(4) It is not till the close of the thirteenth century that any information occurs as to what and where Wineland was, with statements as to the wine and wheat there, and a description of voyages thither (in the Saga of Eric the Red). But still the accounts omit to inform us who gave the name and why.

(5) The second and later principal narrative of voyages to Wineland (the Flateyjarbók’s Grönlendinga-þáttr) gives a very different account of the discovery, by another, and likewise of the later voyages thither.

(6) The first of the two sagas, and the one which is regarded as more to be relied on, contains scarcely a single feature that is not wholly or in part mythical or borrowed from elsewhere; both sagas have an air of romance.

(7) Even among the Greeks of antiquity we find myths of fortunate isles far in the western ocean, with the two characteristic features of Wineland, the wine and the wheat.

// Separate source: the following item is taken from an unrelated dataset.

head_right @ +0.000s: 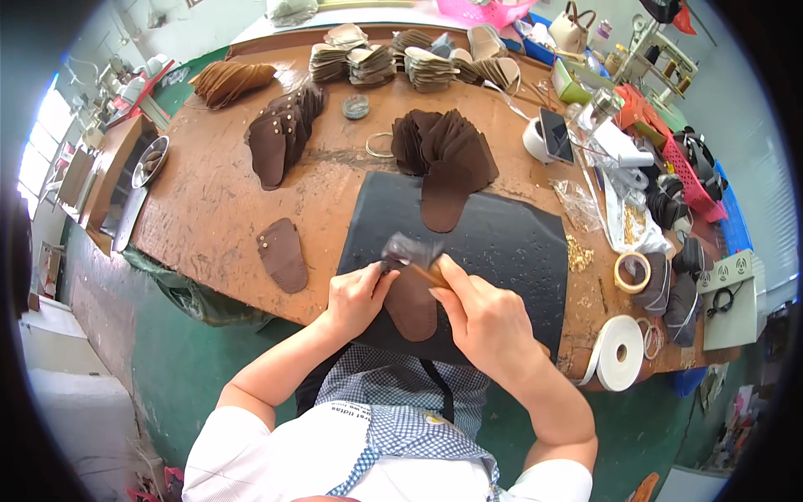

(8) The most significant features in the description of these Fortunate Isles or Isles of the Blest in late classical times and in Isidore are the self-grown or wild-growing vine (on the heights) and the wild-growing (uncultivated, self-sown or unsown) corn or wheat or even cornfields (Isidore). In addition there were lofty trees (Pliny) and mild winters. Thus a complete correspondence with the saga’s description of Wineland.

(9) The various attempts that have been made to bring the natural conditions of the North American coast into agreement with the saga’s description of Wineland are more or less artificial, and no natural explanation has been offered of how the two ideas of wine and wheat, both foreign to the Northerners, could have become the distinguishing marks of the country.

(10) In Ireland long before the eleventh century there were many myths and legends of happy lands far out in the ocean to the west; and in the description of these wine and the vine form conspicuous features.

(11) From the eleventh century onward, in Ireland and in the North, we meet with a Grape-island or a Wineland, which it seems most reasonable to suppose the same.

(12) From the Landnámabók it may be naturally concluded that in the eleventh century the Icelanders had heard of Wineland, together with Hvítramanna-land, in Ireland.

(13) Thorkel Gellisson, from whom this information is derived, probably also furnished Are Frode with his statement in the Islendingabók about Wineland; this is therefore probably the same Irish land.